● **Task objective**
Where the records below have a line with "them", that line is to be copied.

━━━━━━━━━━

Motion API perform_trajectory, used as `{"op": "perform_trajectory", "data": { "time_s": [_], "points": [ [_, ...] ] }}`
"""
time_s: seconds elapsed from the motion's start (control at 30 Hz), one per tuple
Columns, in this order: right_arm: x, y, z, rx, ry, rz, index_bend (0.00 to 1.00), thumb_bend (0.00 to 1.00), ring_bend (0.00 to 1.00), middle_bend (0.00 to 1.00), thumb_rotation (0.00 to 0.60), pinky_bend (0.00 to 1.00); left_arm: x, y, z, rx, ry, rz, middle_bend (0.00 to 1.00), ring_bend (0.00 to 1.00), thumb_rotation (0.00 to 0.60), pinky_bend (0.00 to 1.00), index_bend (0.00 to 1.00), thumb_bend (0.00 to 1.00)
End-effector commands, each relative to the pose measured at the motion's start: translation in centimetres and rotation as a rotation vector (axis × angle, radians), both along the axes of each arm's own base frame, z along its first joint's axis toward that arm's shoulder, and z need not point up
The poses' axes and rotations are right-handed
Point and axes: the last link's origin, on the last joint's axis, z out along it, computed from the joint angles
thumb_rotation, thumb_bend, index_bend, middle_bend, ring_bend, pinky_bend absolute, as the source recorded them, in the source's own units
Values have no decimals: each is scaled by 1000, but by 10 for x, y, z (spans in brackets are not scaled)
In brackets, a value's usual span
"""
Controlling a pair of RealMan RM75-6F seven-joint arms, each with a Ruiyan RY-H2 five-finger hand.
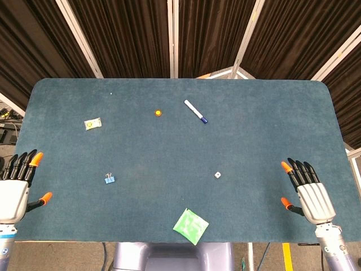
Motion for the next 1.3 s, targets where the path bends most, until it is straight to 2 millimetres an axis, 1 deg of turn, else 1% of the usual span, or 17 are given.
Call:
{"op": "perform_trajectory", "data": {
  "time_s": [0.03,0.3,0.37,0.43,0.53,0.6,0.73,0.83,0.93,1.1,1.27,1.3],
  "points": [
    [-1,-1,-1,3,4,-4,0,156,0,0,600,0,-1,0,0,-2,2,3,0,0,600,0,0,0],
    [3,-3,-3,5,-3,13,0,155,0,0,600,0,-1,-1,1,5,-2,3,0,0,600,0,0,0],
    [6,-6,-3,7,-17,20,32,155,0,0,600,0,-2,0,2,5,-3,5,0,0,600,0,0,0],
    [9,-9,-4,10,-38,21,108,155,0,0,600,0,-2,0,2,7,-4,7,0,0,600,0,0,0],
    [20,-18,-10,47,-96,20,168,154,0,0,600,0,-2,1,4,12,-7,6,0,0,600,0,0,0],
    [29,-24,-15,71,-105,31,194,153,0,0,600,0,-3,2,4,11,-8,7,0,0,600,0,0,0],
    [58,-43,-31,115,-82,75,246,153,0,21,600,0,-4,3,3,7,-7,11,0,0,600,0,0,0],
    [80,-59,-48,158,-55,102,258,153,0,40,600,0,-4,3,4,10,-13,11,0,0,600,0,0,0],
    [95,-75,-65,199,-27,100,274,154,0,58,600,0,-6,3,4,4,-13,14,0,0,600,0,0,0],
    [110,-95,-92,261,29,101,316,158,0,88,600,0,-9,5,3,-3,-17,26,0,0,600,0,0,0],
    [115,-108,-111,295,59,82,337,157,0,103,600,0,-12,6,4,-2,-23,35,0,0,600,0,0,0],
    [117,-111,-118,312,58,75,345,156,0,109,600,0,-13,7,4,-5,-22,40,0,0,600,0,0,0]
  ]
}}
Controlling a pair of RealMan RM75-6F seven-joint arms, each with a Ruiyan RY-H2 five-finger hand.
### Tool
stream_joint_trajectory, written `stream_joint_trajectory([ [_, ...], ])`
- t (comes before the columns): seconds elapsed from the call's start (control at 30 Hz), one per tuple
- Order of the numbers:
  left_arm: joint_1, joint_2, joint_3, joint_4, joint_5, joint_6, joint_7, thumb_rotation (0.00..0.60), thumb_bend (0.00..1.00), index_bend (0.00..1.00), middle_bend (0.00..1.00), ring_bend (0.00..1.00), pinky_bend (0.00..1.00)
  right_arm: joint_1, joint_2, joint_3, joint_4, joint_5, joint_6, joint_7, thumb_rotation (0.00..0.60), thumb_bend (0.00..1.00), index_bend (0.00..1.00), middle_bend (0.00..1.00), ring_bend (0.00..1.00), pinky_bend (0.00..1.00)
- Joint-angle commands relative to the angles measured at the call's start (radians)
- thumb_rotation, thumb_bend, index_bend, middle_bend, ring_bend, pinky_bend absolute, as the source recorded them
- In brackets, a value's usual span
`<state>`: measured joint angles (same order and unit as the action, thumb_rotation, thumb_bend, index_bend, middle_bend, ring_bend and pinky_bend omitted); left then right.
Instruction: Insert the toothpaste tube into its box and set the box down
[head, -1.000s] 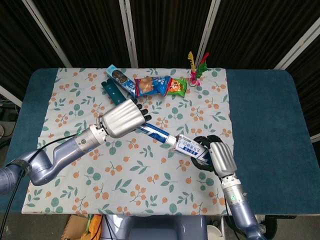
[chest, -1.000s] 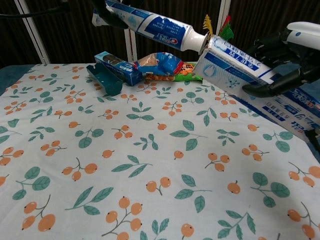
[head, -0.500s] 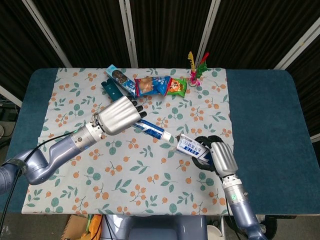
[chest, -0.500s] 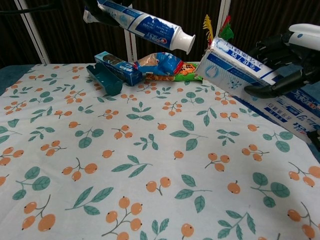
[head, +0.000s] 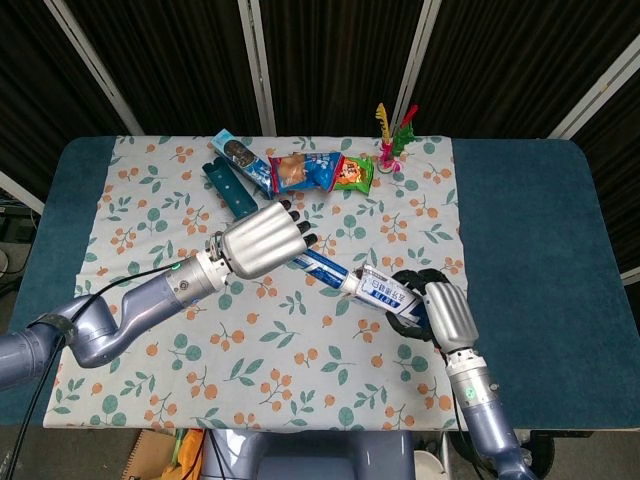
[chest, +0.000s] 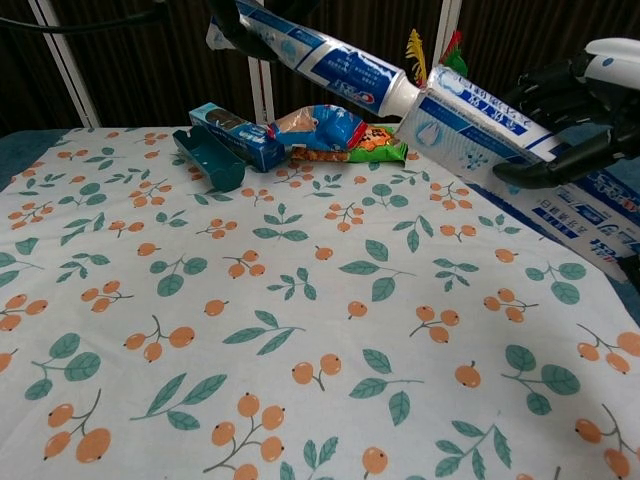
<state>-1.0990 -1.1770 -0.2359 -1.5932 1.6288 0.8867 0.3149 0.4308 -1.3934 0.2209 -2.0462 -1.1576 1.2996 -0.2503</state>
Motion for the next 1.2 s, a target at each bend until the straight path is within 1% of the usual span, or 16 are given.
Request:
stream_joint_trajectory([
  [0.03,-0.022,-0.014,-0.007,0.004,0.009,-0.011,0.021,0.600,0.43,0.72,0.76,0.68,0.68,-0.002,0.002,0.001,-0.002,0.002,0.001,0.009,0.600,0.35,0.41,0.47,0.41,0.23],
  [0.1,-0.052,-0.032,-0.018,0.010,0.031,-0.015,0.052,0.600,0.43,0.72,0.76,0.68,0.68,-0.008,0.006,0.006,-0.005,0.007,0.007,0.024,0.600,0.35,0.41,0.47,0.41,0.23],
  [0.33,-0.093,-0.090,-0.028,0.041,0.077,0.013,0.132,0.600,0.43,0.72,0.75,0.68,0.68,-0.016,0.036,0.031,-0.017,0.041,0.002,0.075,0.600,0.35,0.41,0.47,0.41,0.23],
  [0.47,-0.101,-0.122,-0.026,0.061,0.090,0.032,0.170,0.600,0.43,0.71,0.74,0.67,0.68,-0.021,0.049,0.042,-0.024,0.063,-0.003,0.104,0.600,0.35,0.41,0.47,0.41,0.23],
  [0.57,-0.110,-0.152,-0.012,0.089,0.129,0.053,0.206,0.600,0.43,0.69,0.71,0.65,0.68,-0.029,0.053,0.050,-0.035,0.095,-0.009,0.142,0.600,0.35,0.41,0.47,0.41,0.23],
  [0.67,-0.114,-0.174,-0.004,0.114,0.146,0.074,0.208,0.600,0.42,0.66,0.67,0.60,0.67,-0.036,0.053,0.054,-0.038,0.117,-0.012,0.171,0.600,0.35,0.41,0.47,0.41,0.23],
  [0.77,-0.113,-0.195,-0.004,0.130,0.138,0.088,0.207,0.600,0.39,0.63,0.63,0.56,0.63,-0.042,0.043,0.056,-0.036,0.134,-0.012,0.202,0.600,0.35,0.41,0.47,0.41,0.23],
  [0.87,-0.112,-0.204,-0.001,0.144,0.136,0.095,0.212,0.600,0.35,0.62,0.61,0.53,0.63,-0.050,0.029,0.055,-0.030,0.134,-0.007,0.227,0.600,0.35,0.41,0.47,0.41,0.23],
  [0.93,-0.110,-0.212,0.002,0.155,0.136,0.103,0.210,0.600,0.30,0.60,0.58,0.51,0.61,-0.055,0.017,0.051,-0.025,0.126,-0.004,0.246,0.600,0.35,0.41,0.47,0.41,0.23],
  [1.0,-0.109,-0.221,0.008,0.168,0.139,0.114,0.204,0.600,0.28,0.58,0.56,0.49,0.59,-0.059,0.008,0.047,-0.020,0.114,-0.001,0.259,0.600,0.35,0.41,0.47,0.41,0.23],
  [1.2,-0.114,-0.242,0.019,0.212,0.160,0.146,0.171,0.600,0.28,0.55,0.53,0.46,0.59,-0.062,-0.019,0.047,-0.007,0.080,0.002,0.296,0.600,0.35,0.41,0.47,0.41,0.23],
])
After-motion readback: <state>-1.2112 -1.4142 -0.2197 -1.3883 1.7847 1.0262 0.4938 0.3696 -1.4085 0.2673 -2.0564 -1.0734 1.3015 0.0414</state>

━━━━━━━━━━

● **Answer box**
thumb_rotation, thumb_bend, index_bend, middle_bend, ring_bend, pinky_bend absolute, as the source recorded them, in the source's own units
- thumb_rotation, thumb_bend, index_bend, middle_bend, ring_bend, pinky_bend absolute, as the source recorded them

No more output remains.